Gen. Augusto Pinochet ran Chile with an iron fist. He first rose to power by having the Chilean military, aided by training and financing from the U.S. Central Intelligence Agency, host Coup D’état starting on September 11, 1973 on the established regime, which ultimately led to President Salvador Allende killing himself. Pinochet assumed power and gained absolute control of the country in less than a week. When Allende was in control, he the first avowedly Marxist elected chief of state in the Western Hemisphere. Socialism, at the time, gave America the feeling that Chile would be a threat so they decided to help the military take power.
Following many months of economic chaos, recession, labor strife, hyperinflation, and middle-class protests, and over all political unrest. Leaving Allende’s government extremely unpopular and a revolution very welcome. However, this bloody coup was the start to a very violent rule.

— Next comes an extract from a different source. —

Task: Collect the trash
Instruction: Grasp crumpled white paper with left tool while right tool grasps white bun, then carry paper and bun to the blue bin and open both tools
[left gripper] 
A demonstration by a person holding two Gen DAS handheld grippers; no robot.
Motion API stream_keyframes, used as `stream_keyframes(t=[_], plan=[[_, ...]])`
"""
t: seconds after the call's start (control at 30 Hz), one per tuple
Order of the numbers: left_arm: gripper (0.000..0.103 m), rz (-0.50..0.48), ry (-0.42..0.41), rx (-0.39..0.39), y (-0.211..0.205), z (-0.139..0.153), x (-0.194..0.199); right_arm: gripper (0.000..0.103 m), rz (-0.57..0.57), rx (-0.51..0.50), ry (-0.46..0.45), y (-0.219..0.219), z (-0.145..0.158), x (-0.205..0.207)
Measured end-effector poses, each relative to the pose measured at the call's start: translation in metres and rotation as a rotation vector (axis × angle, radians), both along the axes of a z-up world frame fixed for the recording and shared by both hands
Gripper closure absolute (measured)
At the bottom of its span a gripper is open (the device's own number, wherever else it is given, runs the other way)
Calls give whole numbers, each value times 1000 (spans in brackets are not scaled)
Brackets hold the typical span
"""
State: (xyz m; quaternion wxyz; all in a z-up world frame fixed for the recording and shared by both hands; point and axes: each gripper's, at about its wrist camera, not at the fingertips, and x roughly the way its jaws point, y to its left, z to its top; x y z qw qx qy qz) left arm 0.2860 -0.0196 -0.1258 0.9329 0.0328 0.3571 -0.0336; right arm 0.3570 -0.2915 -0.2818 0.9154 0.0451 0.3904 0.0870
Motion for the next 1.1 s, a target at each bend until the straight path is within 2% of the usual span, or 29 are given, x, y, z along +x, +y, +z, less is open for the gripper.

http://www.washingtonpost.com/wp-srv/inatl/longterm/pinochet/overview.htm


Pinochet’s fifteen-year reign of Chile was a brutal dictatorship. During his rule, more than 3,200 people were executed or disappeared, and scores of thousands more were detained and tortured or exiled. These injustices fueled the flame of revolution in the hearts of many of the Chileans, but how are they to change the established order? Their opportunity came to take Old Augusto down a notch, when Pinochet held an election to rally his nation together in support of himself. The choice was between “Si”(Yes) in support of the Generalissimo for another eight more years or “No” I can not stand for this anymore.
http://www.nytimes.com/2006/12/11/world/americas/11pinochet.html?pagewanted=all

Pinochet thought he had the vote sewn up. The vast majority of the country, he believed, were grateful to him for the firm action he had taken against the “enemies of the state”. How would one go about convincing the disenfranchised, poverty stricken, and terrified public to vote for what they want, without them fearing for their lives? Originally, the No Campaign wanted to show all the atrocities that have been done to the people of Chile. This was too negative and doesn’t “sell” to the audience. The solution was to provoke a feeling a hope, flip the negative connotation of the word “No”, and show what bright future there is in the future, if the people would just vote.